**** Exercise data

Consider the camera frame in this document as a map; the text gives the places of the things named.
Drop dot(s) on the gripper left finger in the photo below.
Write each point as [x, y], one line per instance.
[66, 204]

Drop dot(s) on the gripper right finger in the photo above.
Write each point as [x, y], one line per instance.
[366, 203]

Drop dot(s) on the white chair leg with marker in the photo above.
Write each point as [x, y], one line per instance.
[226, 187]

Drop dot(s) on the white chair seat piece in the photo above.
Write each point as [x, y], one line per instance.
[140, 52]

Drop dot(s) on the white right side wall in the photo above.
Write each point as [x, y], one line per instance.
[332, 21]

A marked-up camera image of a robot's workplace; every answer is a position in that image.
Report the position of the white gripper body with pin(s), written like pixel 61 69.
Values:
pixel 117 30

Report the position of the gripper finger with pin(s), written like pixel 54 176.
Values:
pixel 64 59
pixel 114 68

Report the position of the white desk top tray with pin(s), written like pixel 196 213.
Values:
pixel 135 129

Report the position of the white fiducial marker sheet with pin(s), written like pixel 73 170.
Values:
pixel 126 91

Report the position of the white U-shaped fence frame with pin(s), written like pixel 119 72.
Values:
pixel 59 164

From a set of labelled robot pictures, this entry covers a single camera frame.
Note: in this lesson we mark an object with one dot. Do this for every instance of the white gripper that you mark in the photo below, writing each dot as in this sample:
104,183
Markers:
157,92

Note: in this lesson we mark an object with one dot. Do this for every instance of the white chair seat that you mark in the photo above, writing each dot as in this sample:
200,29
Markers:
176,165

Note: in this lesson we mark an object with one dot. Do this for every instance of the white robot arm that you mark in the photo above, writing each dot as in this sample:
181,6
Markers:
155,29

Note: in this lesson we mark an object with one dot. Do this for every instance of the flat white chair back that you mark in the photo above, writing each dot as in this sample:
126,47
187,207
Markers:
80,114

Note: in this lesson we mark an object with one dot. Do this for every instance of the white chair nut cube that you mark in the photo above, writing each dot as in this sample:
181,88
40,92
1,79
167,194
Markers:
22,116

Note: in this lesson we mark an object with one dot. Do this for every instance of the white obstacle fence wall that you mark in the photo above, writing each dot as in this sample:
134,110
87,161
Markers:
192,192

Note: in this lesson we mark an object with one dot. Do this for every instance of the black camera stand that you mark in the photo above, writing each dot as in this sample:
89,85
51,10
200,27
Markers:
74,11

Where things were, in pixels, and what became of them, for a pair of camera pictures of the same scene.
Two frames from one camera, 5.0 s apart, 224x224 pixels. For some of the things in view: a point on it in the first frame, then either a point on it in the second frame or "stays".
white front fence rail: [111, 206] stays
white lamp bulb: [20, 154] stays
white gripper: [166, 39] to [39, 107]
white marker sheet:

********

The task — Locate the lines above that hold the word "stays". Show every one of them.

Result of this task —
Two frames from one camera, 5.0 s apart, 224x224 pixels. For some of the things in view: a point on it in the first frame, then either a point on it in the second frame or "stays".
white front fence rail: [111, 206] stays
white lamp bulb: [20, 154] stays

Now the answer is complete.